→ Task requirements: Copy every entry as is. Leave images out.
╭─ Input
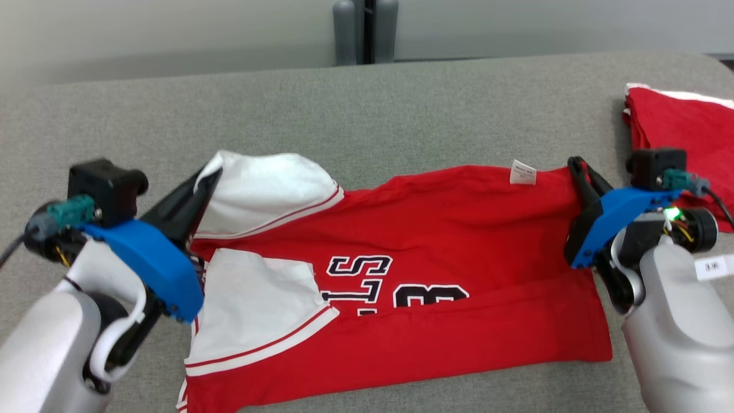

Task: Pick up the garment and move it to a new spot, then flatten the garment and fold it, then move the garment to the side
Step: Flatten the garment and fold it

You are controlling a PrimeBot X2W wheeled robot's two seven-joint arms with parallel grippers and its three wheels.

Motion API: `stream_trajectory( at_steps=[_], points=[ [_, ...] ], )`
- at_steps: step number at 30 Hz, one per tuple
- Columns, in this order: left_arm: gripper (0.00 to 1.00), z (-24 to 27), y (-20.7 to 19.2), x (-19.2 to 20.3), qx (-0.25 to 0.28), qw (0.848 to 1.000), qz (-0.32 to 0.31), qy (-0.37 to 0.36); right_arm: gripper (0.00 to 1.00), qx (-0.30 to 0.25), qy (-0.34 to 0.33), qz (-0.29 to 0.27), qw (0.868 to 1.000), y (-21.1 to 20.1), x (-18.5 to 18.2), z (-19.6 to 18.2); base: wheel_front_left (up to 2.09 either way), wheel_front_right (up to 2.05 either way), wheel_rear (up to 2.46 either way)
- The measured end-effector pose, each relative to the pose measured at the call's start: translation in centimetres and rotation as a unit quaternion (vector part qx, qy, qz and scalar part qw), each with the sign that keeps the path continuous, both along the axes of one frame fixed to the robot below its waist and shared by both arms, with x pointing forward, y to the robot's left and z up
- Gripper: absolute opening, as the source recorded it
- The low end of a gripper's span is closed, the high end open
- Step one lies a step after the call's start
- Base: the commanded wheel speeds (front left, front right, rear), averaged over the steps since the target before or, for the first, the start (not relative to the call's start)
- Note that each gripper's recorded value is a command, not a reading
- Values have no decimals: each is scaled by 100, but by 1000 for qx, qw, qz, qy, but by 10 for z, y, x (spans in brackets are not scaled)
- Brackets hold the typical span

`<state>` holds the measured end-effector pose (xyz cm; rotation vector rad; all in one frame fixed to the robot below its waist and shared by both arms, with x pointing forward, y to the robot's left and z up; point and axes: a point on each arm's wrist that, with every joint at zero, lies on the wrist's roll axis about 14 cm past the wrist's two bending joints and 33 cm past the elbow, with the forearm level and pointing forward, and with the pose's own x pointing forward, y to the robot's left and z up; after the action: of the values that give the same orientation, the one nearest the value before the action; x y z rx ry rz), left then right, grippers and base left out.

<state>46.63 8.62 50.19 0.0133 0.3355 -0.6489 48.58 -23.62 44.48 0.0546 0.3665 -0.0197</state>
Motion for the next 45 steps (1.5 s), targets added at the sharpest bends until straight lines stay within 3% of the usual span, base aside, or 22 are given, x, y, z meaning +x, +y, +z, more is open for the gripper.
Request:
stream_trajectory(
  at_steps=[5, 12, 13, 14, 15, 16, 21, 28, 35, 45],
  points=[
    [0, -12, 2, -55, -38, 999, 20, 25, 0, 14, -26, -19, 999, -6, -41, -1, 0, 0, 0],
    [0, -45, 9, -90, -93, 991, 65, 67, 0, 32, -33, -44, 998, -7, -71, -11, 0, 0, 0],
    [21, -48, 10, -93, -99, 990, 70, 69, 7, 34, -32, -46, 998, -6, -74, -13, 0, 0, 0],
    [40, -50, 11, -95, -103, 990, 73, 69, 29, 35, -34, -48, 998, -6, -77, -14, 0, 0, 0],
    [79, -53, 12, -96, -106, 989, 78, 68, 72, 35, -33, -52, 998, -7, -80, -15, 0, 0, 0],
    [100, -53, 12, -96, -106, 989, 78, 68, 100, 35, -33, -52, 998, -7, -80, -15, 0, 0, 0],
    [100, -63, 16, -110, -154, 980, 105, 72, 100, 39, -52, -80, 995, -16, -95, -14, 0, 0, 0],
    [100, -49, 46, -106, -187, 967, 173, 16, 100, 37, -68, -111, 991, -31, -110, -11, 0, 0, 0],
    [100, -36, 72, -90, -165, 954, 249, -38, 100, 36, -66, -94, 993, -20, -108, -13, 0, 0, 0],
    [100, -46, 94, -83, -136, 941, 305, -46, 100, 15, 23, -52, 998, 4, -114, -65, 0, 0, 0]
  ],
)
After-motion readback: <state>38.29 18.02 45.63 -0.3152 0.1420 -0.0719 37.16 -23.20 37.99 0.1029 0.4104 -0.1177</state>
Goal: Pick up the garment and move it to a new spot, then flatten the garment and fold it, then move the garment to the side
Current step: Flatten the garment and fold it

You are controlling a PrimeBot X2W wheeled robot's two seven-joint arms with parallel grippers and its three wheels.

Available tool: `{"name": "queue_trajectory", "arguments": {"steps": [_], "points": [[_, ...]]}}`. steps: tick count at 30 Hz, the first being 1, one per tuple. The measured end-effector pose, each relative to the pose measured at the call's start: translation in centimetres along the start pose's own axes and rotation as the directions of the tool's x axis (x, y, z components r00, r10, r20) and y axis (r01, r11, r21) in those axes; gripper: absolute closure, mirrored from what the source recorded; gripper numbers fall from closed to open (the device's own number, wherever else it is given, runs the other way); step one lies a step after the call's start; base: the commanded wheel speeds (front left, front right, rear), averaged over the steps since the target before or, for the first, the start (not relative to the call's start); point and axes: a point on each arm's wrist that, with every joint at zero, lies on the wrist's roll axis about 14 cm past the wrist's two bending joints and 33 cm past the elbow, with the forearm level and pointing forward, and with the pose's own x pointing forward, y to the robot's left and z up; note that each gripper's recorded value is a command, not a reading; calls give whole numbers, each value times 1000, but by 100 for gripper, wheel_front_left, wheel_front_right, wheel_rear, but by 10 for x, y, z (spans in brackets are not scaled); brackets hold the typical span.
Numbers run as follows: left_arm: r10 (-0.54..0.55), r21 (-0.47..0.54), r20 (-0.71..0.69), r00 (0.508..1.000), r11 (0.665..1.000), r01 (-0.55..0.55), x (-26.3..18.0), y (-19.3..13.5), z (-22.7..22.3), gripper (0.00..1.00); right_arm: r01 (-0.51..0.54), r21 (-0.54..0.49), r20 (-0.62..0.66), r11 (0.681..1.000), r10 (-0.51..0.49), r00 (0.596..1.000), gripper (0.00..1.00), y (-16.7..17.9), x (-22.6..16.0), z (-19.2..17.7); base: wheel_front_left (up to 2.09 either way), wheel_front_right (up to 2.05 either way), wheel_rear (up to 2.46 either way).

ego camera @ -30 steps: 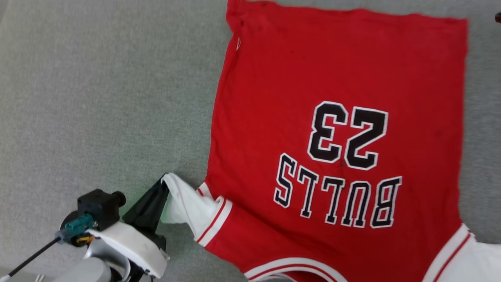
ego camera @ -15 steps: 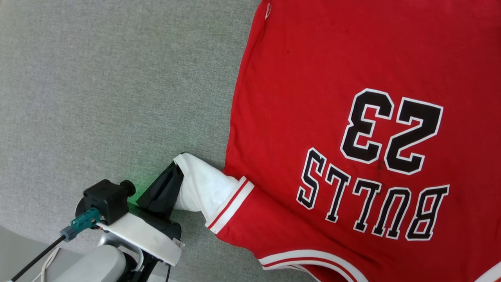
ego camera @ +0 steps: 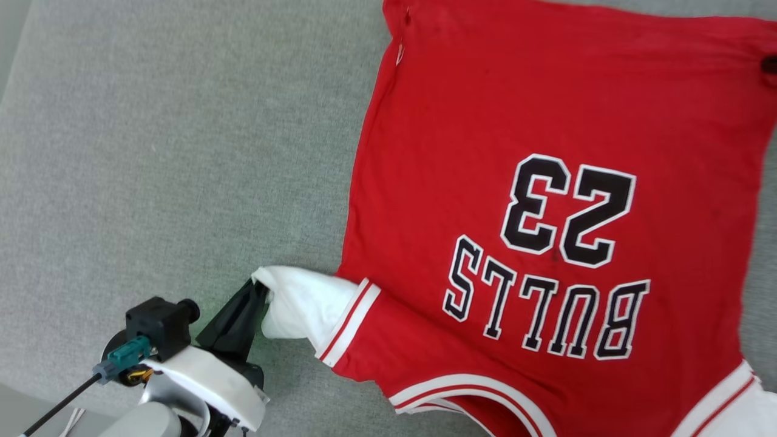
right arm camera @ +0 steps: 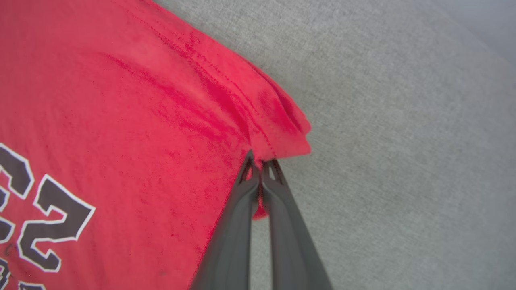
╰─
→ Reply to the task:
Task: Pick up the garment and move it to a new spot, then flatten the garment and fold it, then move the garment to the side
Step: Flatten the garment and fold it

You are controlling a PrimeBot X2W wheeled robot's two seven-joint arms with parallel grippers and its three wheels.

Motion API: `stream_trajectory( at_steps=[_], points=[ [_, ...] ], )`
- at_steps: step number at 30 Hz, one per tuple
- Columns, in this order: left_arm: gripper (0.00 to 1.00), z (-24 to 27), y (-20.7 to 19.2), x (-19.2 to 20.3), qx (-0.25 to 0.28), qw (0.848 to 1.000), qz (-0.32 to 0.31), qy (-0.37 to 0.36); right_arm: gripper (0.00 to 1.00), qx (-0.30 to 0.25), qy (-0.34 to 0.33), qz (-0.29 to 0.27), qw (0.868 to 1.000), y (-21.1 to 20.1), x (-18.5 to 18.2), z (-19.6 to 18.2); base: wheel_front_left (up to 2.09 either way), wheel_front_right (up to 2.05 either way), wheel_rear (up to 2.46 either way)
- The measured end-effector pose, each relative to the pose measured at the call's start: translation in centimetres and rotation as a unit quaternion (vector part qx, qy, qz and scalar part qw), each with the sign that keeps the path continuous, both along the axes of one frame fixed to the robot below its waist and shared by both arms, with x pointing forward, y to the robot's left and z up
- Gripper: absolute opening, as the source recorded it
- The low end of a gripper's span is closed, the high end open
- Step one lies a step after the call's start
- Base: the commanded wheel speeds (front left, front right, rear), averaged over the steps since the target before or, for the first, the start (not relative to the call's start)
- Note that each gripper's recorded value is a command, not a reading
- Values have no decimals: each is scaled by 100, but by 1000 for qx, qw, qz, qy, but by 10 for z, y, x (spans in brackets are not scaled)
- Brackets hold the typical span

`<state>` holds the measured end-effector pose (xyz cm; rotation vector rad; all in one frame fixed to the robot below its waist and shared by both arms, with x pointing forward, y to the robot's left and z up; point and axes: a point on each arm's wrist that, with every joint at zero, lies on the wrist's roll axis about 14 cm past the wrist's two bending joints and 33 cm past the elbow, with the forearm level and pointing forward, and with the pose's own x pointing forward, y to the robot's left and z up; after the action: of the values that give the same orientation, the one nearest the value before the action; x y z rx ry rz), left then right, grippers and base left out.

<state>46.63 8.62 50.19 0.0133 0.3355 -0.6489 48.58 -23.62 44.48 0.0546 0.3665 -0.0197</state>
Motion for the next 45 steps (1.5 s), targets added at the sharpest bends until straight lines stay within 3% of the usual span, base aside, or 22 are given, x, y, z meaning +x, +y, +z, more is open for the gripper.
Request:
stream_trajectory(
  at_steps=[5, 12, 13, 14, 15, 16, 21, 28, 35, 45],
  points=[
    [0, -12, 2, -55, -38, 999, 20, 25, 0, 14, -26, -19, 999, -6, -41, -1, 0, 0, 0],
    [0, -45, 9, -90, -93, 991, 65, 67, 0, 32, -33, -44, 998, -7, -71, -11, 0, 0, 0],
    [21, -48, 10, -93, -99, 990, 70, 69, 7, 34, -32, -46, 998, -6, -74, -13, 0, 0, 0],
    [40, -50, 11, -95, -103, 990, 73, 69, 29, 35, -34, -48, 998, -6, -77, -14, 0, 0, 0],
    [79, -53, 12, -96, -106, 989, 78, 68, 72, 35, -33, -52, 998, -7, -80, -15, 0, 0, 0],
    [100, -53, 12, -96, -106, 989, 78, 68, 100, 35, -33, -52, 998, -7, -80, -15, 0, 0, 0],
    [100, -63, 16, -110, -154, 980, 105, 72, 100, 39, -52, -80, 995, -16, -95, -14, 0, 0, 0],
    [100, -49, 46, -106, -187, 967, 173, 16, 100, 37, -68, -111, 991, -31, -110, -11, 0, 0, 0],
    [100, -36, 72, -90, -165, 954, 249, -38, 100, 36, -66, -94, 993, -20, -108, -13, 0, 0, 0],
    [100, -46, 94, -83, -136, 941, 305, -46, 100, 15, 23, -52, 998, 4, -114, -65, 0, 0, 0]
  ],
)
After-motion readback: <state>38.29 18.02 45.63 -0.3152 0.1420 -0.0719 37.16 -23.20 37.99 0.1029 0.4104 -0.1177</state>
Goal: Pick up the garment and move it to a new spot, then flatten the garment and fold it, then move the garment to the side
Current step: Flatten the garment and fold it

You are controlling a PrimeBot X2W wheeled robot's two seven-joint arms with parallel grippers and its three wheels.

Available tool: `{"name": "queue_trajectory", "arguments": {"steps": [_], "points": [[_, ...]]}}`. steps: tick count at 30 Hz, the first being 1, one per tuple. The measured end-effector pose, each relative to the pose measured at the call's start: translation in centimetres along the start pose's own axes and rotation as the directions of the tool's x axis (x, y, z components r00, r10, r20) and y axis (r01, r11, r21) in those axes; gripper: absolute closure, mirrored from what the source recorded; gripper numbers fall from closed to open (the device's own number, wherever else it is given, runs the other way); step one lies a step after the call's start; base: the commanded wheel speeds (front left, front right, rear), averaged over the steps since the target before or, for the first, the start (not relative to the call's start); point and axes: a point on each arm's wrist that, with every joint at zero, lies on the wrist's roll axis about 14 cm past the wrist's two bending joints and 33 cm past the elbow, with the forearm level and pointing forward, and with the pose's own x pointing forward, y to the robot's left and z up; note that each gripper's recorded value is a command, not a reading; calls give whole numbers, each value times 1000, but by 100 for gripper, wheel_front_left, wheel_front_right, wheel_rear, but by 10 for x, y, z (spans in brackets are not scaled); brackets hold the typical span.
Numbers run as follows: left_arm: r10 (-0.54..0.55), r21 (-0.47..0.54), r20 (-0.71..0.69), r00 (0.508..1.000), r11 (0.665..1.000), r01 (-0.55..0.55), x (-26.3..18.0), y (-19.3..13.5), z (-22.7..22.3), gripper (0.00..1.00); right_arm: r01 (-0.51..0.54), r21 (-0.54..0.49), r20 (-0.62..0.66), r11 (0.681..1.000), r10 (-0.51..0.49), r00 (0.596..1.000), gripper (0.00..1.00), y (-16.7..17.9), x (-22.6..16.0), z (-19.2..17.7); base: wheel_front_left (up to 2.09 either way), wheel_front_right (up to 2.05 either way), wheel_rear (up to 2.46 either way).

ego camera @ -30 steps: 
ego camera @ -15 steps: 
ego camera @ +0 steps: 
right arm camera @ +0 steps: 

Nothing further is needed to complete this exercise.